Reviewed by Dave Smith
Adelaide Repertory made a very good fist of the Declan Donnellan stage adaptation of Thackeray’s sprawling satirical novel. They adopted the useful style of having all seven players on stage throughout the performance, retreating to the sides and back whenever they weren’t directly in the action.
In this way Director Brian Knott achieved a unity, fluency and pace that the cast sustained through most of the action. Things only noticeably slowed towards the end of Act 1. The seven actors played numerous roles, as well as sharing the narration and Thackeray’s commentary, sometimes even on their own character’s behaviour and motives. Because the convention was soundly established early, the transitions were fluent and the characters credible.

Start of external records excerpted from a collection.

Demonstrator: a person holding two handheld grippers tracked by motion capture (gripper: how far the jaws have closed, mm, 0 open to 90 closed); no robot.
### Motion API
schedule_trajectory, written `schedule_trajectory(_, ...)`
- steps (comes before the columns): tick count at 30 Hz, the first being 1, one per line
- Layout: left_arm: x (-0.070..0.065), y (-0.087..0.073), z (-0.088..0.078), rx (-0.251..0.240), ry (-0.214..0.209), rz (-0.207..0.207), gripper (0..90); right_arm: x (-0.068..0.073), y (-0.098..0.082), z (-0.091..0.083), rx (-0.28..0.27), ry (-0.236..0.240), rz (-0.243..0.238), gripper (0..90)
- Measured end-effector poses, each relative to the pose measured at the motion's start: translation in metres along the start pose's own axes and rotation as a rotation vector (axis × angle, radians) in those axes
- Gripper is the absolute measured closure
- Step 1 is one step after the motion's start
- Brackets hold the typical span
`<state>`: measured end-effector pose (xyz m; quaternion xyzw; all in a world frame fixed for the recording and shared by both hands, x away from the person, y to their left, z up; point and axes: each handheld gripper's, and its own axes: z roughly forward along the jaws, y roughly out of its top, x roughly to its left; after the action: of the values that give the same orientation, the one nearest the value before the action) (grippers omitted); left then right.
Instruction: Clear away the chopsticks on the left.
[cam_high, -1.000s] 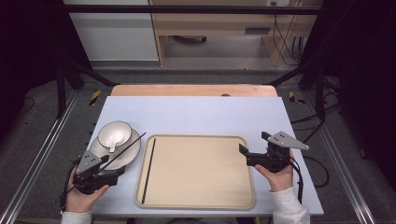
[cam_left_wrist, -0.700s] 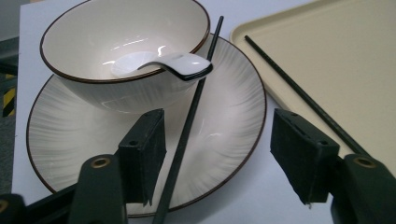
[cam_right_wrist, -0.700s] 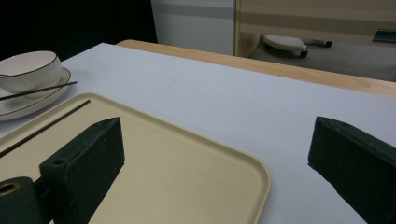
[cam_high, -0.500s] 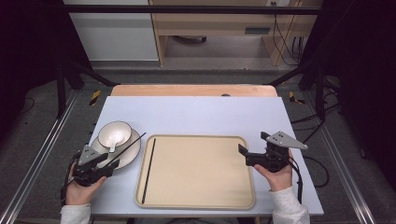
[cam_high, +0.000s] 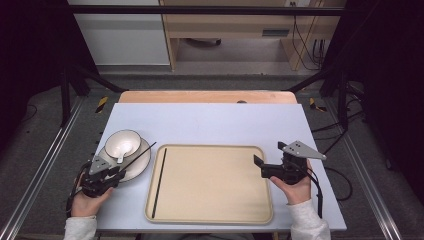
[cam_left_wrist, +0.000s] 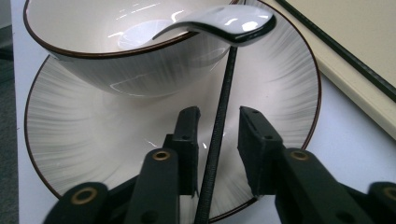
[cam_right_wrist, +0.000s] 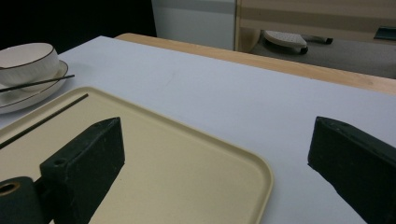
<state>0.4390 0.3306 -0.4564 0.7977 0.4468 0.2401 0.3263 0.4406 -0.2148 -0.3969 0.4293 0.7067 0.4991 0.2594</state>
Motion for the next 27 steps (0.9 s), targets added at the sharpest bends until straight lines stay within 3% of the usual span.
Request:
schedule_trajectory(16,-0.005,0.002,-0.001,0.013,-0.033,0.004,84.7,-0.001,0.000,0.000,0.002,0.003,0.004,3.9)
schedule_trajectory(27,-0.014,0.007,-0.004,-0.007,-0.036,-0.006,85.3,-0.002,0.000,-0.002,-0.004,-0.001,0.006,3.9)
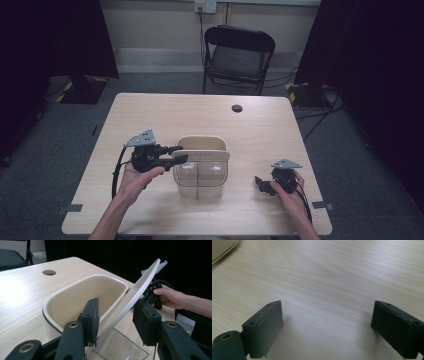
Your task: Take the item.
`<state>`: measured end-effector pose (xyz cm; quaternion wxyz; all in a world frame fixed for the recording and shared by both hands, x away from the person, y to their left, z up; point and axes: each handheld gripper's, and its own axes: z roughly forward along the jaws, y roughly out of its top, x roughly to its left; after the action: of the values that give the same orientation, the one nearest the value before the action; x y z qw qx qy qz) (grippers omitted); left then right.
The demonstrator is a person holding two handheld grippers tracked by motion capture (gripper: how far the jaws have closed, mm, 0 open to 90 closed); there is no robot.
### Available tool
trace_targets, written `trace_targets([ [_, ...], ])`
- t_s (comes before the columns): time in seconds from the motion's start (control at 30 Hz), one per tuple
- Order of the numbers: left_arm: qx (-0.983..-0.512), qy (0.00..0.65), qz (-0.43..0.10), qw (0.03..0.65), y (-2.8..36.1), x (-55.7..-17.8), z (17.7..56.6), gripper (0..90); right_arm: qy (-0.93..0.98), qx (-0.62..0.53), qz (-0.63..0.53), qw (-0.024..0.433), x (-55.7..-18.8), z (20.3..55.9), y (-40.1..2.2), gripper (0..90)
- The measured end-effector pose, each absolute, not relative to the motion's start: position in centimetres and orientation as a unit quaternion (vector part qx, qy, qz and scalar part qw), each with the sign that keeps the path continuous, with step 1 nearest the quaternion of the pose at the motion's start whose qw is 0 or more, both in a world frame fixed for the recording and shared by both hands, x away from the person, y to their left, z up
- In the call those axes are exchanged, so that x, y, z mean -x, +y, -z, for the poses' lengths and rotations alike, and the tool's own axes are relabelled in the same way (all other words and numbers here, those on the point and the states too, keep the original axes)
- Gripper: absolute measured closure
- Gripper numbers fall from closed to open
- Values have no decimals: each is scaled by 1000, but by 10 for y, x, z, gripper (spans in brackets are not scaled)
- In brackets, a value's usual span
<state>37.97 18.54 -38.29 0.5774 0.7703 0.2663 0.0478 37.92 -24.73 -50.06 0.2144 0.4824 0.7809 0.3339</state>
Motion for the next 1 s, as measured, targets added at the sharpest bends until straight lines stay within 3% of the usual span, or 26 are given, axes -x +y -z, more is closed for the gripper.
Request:
trace_targets([
  [1.0, -762, 278, -43, 583, 187, -390, 383, 606, 781, -482, -334, 215, -379, 501, -247, 96],
])
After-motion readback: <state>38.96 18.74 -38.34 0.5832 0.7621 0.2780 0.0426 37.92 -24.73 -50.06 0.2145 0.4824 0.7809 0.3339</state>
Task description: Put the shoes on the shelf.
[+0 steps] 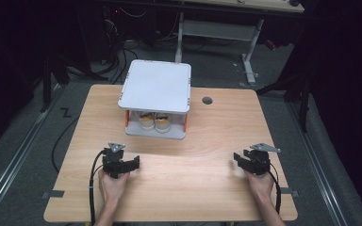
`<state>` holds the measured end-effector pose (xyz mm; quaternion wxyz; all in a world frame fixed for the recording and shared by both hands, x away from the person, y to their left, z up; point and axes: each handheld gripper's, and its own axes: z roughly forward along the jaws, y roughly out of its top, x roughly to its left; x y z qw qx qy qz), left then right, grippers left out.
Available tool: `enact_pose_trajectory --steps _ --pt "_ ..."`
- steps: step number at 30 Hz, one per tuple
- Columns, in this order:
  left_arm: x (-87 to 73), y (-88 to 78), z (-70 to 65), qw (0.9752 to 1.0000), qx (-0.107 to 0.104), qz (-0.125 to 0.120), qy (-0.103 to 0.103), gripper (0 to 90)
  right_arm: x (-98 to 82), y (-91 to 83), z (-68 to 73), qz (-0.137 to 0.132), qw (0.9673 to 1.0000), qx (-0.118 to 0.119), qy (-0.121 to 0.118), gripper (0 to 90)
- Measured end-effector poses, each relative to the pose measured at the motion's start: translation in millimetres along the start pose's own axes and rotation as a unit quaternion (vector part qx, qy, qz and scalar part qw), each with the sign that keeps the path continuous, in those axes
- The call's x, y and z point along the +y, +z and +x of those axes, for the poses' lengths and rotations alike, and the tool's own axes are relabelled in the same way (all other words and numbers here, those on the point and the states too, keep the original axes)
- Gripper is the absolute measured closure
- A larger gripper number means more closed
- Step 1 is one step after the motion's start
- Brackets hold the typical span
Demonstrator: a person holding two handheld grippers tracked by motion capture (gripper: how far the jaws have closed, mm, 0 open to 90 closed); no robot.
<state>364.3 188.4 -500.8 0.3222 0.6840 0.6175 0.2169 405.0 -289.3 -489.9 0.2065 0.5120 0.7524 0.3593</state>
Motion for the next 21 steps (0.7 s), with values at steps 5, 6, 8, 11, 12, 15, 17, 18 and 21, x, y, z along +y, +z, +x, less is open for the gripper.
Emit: enact_pose_trajectory --steps 5,6,8,11,12,15,17,18,21 --pt "-0.9 3.8 0.1 0.9995 0.027 -0.013 0.009 19.3 -1.8 7.9 1.1 0.009 0.9998 -0.018 -0.008 46.6" --pt "-1.4 4.6 0.1 0.9993 0.031 -0.016 0.011 19.4 -2.2 9.5 1.1 0.012 0.9997 -0.021 -0.01 46.4" --pt "-2.1 5.7 -0.9 0.999 0.037 -0.019 0.016 19.8 -3.5 12.3 1.7 0.011 0.9994 -0.029 -0.017 46.0" --pt "-1.4 6.7 -1.7 0.9987 0.042 -0.016 0.026 19.7 -3.4 13.0 2.6 0.011 0.9991 -0.033 -0.023 45.7" --pt "-1.2 7.3 -2.1 0.9985 0.044 -0.015 0.03 19.5 -3.3 13.1 2.3 0.011 0.9991 -0.033 -0.023 45.4" --pt "-1.2 7.4 -2.0 0.9986 0.042 -0.015 0.029 19.2 -3.1 13.4 1.9 0.012 0.9992 -0.031 -0.024 44.9" --pt "-1.2 7.3 -2.0 0.9986 0.041 -0.015 0.031 19.2 -3.1 13.4 1.8 0.012 0.9991 -0.031 -0.025 44.8" --pt "-1.6 7.2 -2.4 0.9986 0.04 -0.016 0.029 19.4 -3.1 13.4 1.9 0.012 0.9991 -0.031 -0.025 44.6" --pt "-1.7 7.1 -2.4 0.9986 0.039 -0.016 0.03 20.0 -3.1 13.4 1.8 0.012 0.9991 -0.03 -0.026 44.4"
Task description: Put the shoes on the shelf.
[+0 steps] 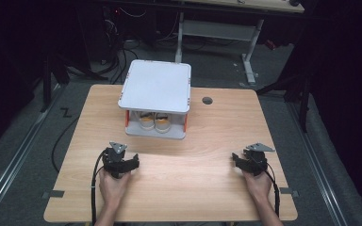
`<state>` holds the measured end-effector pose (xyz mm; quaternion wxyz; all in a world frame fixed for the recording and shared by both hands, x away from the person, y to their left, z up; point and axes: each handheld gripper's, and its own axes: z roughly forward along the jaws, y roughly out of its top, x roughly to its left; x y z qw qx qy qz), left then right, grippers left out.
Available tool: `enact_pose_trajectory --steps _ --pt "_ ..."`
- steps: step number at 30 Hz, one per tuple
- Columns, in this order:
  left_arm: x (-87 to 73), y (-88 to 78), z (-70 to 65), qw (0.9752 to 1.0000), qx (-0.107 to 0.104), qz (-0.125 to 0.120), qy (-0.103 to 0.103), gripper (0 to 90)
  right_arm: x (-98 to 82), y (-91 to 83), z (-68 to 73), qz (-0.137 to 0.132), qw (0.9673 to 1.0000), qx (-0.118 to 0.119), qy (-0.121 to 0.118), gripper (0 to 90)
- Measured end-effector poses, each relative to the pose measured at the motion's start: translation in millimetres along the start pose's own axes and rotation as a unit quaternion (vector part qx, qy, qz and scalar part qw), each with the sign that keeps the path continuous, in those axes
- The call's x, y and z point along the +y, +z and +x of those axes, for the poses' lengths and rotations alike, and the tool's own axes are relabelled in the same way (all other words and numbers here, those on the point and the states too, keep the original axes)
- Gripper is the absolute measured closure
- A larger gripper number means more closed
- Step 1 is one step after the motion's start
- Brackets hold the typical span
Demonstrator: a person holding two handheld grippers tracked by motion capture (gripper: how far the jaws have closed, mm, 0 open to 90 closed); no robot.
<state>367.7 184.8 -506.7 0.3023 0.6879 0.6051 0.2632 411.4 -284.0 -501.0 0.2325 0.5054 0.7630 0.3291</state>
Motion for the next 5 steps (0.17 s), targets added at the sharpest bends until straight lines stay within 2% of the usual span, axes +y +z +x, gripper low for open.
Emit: enact_pose_trajectory --steps 5 --pt "-0.1 -0.2 0.0 1.0 -0.001 0.0 0.0 20.3 0.0 0.0 0.2 0.0 1.0 0.001 0.0 43.8"
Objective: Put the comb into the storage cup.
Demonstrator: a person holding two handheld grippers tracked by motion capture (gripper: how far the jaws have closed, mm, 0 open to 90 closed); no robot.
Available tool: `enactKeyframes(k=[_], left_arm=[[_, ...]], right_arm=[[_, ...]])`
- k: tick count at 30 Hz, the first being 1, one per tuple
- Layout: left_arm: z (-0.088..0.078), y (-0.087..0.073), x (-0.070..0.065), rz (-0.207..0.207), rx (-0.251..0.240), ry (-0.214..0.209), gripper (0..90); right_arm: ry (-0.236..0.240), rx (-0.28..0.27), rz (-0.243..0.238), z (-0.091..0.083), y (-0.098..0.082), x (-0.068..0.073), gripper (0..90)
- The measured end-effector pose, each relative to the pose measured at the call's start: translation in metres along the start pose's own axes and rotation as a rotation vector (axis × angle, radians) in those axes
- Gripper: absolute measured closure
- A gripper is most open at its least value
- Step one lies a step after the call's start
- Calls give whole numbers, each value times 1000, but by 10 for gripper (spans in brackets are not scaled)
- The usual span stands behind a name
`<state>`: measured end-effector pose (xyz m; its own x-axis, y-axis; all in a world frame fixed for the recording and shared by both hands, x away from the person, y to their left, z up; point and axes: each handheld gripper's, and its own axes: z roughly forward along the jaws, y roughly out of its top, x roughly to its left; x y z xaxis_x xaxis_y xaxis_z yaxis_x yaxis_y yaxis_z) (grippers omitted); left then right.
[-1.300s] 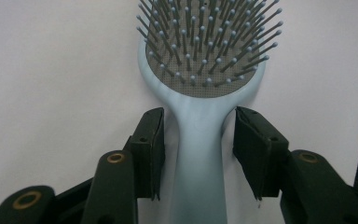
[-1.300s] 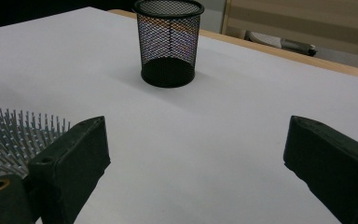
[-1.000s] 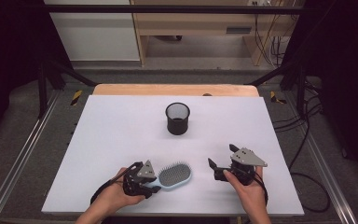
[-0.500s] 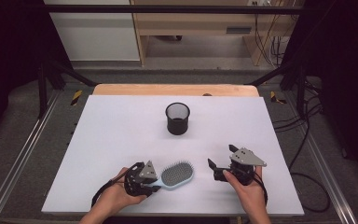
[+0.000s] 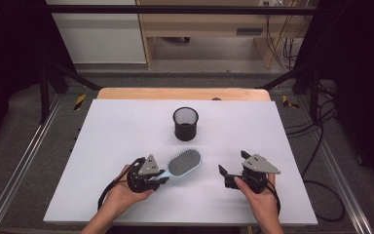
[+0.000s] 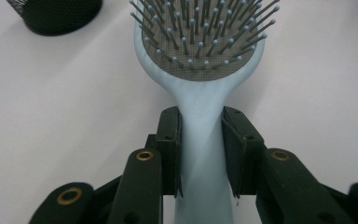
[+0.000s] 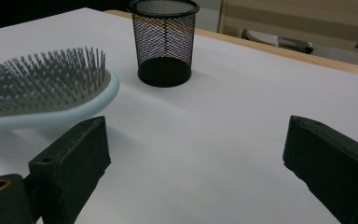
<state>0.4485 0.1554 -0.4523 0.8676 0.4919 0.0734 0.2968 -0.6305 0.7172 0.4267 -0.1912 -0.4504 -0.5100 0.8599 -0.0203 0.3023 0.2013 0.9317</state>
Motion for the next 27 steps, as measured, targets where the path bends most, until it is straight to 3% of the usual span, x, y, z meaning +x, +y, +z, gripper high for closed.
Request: enactKeyframes(k=[8,18,25,27], left_arm=[[8,6,17,-25,-49,57,693],[10,2,14,-25,-89,104,694],[7,3,10,-36,-150,145,694],[5,4,9,-46,-189,156,694]], right_arm=[[9,6,3,2,0,1,75],[29,12,16,5,0,5,67],[120,-25,110,7,2,15,49],[181,-31,167,13,5,26,42]])
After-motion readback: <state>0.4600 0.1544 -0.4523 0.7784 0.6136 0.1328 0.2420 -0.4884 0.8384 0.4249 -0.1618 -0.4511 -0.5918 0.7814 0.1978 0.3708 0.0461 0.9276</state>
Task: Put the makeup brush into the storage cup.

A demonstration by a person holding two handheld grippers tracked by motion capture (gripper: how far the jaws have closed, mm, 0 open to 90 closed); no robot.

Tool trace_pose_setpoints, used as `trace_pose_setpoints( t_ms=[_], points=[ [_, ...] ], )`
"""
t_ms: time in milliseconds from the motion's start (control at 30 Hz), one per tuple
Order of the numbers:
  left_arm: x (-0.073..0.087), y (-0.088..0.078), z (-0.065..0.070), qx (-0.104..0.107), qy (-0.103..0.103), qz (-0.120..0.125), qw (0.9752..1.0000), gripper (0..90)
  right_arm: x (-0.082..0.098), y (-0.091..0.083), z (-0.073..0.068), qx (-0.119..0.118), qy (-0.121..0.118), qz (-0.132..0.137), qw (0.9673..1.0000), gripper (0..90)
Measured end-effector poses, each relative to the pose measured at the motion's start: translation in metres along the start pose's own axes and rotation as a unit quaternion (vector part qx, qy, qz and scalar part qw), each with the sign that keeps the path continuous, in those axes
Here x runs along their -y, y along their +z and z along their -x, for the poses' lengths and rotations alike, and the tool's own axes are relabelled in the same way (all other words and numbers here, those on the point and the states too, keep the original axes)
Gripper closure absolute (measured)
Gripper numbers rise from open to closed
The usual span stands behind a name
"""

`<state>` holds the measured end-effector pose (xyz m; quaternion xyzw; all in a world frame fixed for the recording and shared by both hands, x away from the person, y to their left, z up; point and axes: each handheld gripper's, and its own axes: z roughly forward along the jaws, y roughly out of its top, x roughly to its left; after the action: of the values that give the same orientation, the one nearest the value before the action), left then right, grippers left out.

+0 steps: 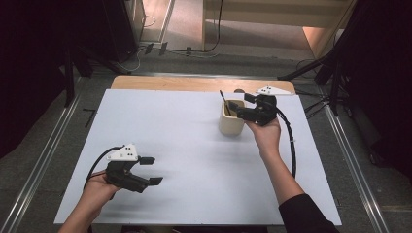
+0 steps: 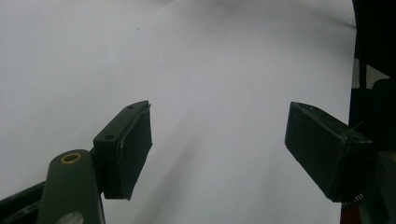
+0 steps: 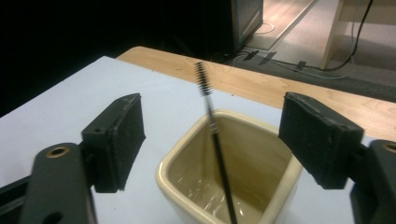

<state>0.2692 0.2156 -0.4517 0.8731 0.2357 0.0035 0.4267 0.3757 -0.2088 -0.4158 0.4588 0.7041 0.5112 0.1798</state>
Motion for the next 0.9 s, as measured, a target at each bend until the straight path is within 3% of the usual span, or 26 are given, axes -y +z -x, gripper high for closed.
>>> trace_pose_setpoints(
  t_ms=[233, 400, 733, 800, 900],
  points=[
    [0.001, 0.0, -0.001, 0.0, 0.001, -0.001, 1.0, 23.4, 0.011, -0.007, -0.006, -0.021, -0.004, -0.026, 0.9994, 20.0],
    [0.0, 0.001, -0.001, -0.001, -0.001, -0.002, 1.0, 23.4, 0.019, -0.016, -0.009, -0.032, 0.001, -0.025, 0.9992, 20.8],
    [0.001, 0.001, -0.002, -0.001, -0.001, -0.006, 1.0, 23.3, 0.034, -0.027, -0.025, -0.076, -0.021, -0.037, 0.9962, 21.7],
    [0.001, 0.002, -0.002, 0.0, -0.002, -0.006, 1.0, 23.4, 0.037, -0.028, -0.028, -0.075, -0.041, -0.046, 0.9953, 21.4],
    [0.001, 0.002, -0.003, 0.0, -0.001, -0.007, 1.0, 23.4, 0.042, -0.031, -0.032, -0.079, -0.043, -0.051, 0.9946, 21.4]
  ],
)
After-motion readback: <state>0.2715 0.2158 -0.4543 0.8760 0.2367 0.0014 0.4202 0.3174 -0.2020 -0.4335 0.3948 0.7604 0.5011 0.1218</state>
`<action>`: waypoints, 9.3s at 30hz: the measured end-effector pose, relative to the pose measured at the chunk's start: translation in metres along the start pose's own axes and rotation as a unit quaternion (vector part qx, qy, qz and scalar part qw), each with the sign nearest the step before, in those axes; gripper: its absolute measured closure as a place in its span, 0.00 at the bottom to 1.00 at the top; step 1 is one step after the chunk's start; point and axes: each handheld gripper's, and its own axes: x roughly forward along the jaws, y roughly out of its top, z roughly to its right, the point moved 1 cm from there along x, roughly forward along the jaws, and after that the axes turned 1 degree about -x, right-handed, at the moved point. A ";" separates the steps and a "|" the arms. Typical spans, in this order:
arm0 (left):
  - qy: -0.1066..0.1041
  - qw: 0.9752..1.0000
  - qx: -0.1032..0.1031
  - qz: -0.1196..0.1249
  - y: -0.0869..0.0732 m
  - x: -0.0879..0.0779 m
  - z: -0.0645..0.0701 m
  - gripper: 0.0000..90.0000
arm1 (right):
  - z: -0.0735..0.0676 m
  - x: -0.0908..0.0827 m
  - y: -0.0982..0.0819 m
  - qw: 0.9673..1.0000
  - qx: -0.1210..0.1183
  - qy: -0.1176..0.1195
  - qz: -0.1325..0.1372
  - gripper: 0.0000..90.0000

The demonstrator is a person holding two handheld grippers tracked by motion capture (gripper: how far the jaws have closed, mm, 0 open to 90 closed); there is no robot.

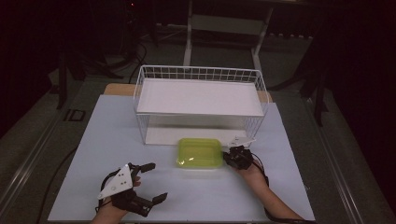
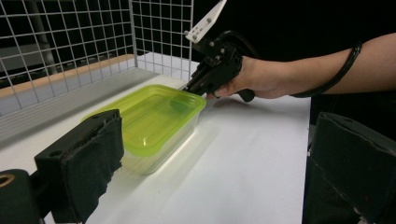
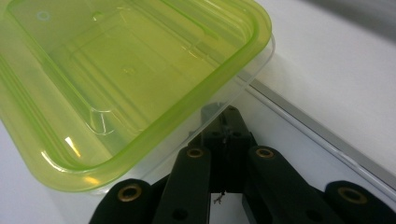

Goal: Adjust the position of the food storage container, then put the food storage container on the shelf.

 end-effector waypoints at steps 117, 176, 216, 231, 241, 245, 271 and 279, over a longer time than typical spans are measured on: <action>0.100 0.870 -0.416 -0.245 0.001 0.105 -0.103 0.82 | -0.001 -0.013 0.028 0.935 0.342 0.081 -0.051 0.83; 0.106 0.911 -0.378 -0.126 0.015 0.125 -0.130 0.89 | 0.016 -0.022 0.059 0.947 0.319 0.001 0.035 0.88; 0.155 0.949 -0.262 -0.078 0.004 0.127 -0.124 0.27 | 0.002 -0.014 0.051 0.961 0.238 -0.076 0.119 0.57; 0.129 0.966 -0.202 -0.093 0.016 0.097 -0.087 0.02 | -0.035 -0.035 0.050 0.970 0.213 -0.029 0.113 0.66; 0.131 0.973 -0.172 -0.084 0.013 0.080 -0.062 0.02 | -0.057 -0.017 0.042 0.979 0.185 -0.020 0.082 0.91; 0.137 0.976 -0.149 -0.084 0.005 0.076 -0.055 0.02 | -0.062 -0.012 0.041 0.981 0.181 -0.013 0.073 1.00; 0.134 0.981 -0.121 -0.073 -0.006 0.078 -0.053 0.02 | -0.047 0.043 0.053 0.980 0.188 -0.043 0.044 1.00; 0.135 0.980 -0.126 -0.070 -0.006 0.075 -0.054 0.02 | -0.036 0.053 0.058 0.977 0.199 -0.052 0.050 1.00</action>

The casting was generally even. Belinda Knott shone as the central figure, Becky Sharp. She precisely captured her self-seeking and manipulative nature. Mason Wills, especially as the rather stuffy George Osborne, was convincingly ramrod-straight, while James Whitrow did very well to differentiate his many roles, showing subtle expression and keen timing. He was at his best as Dobbin. Alex King as Rawdon and Lindy LeCornu were also most convincing in their several roles. Keith Manson was suitably odious as Joseph, although his declamatory style and sense of dramatic timing occasionally let him down. Abi Devries was a charming and convincingly naïve Amelia, providing the necessary clear contrast with Becky.
The company brought a versatile and skilfully nuanced production to the stage. They definitely deserved a bigger audience than attended on opening night.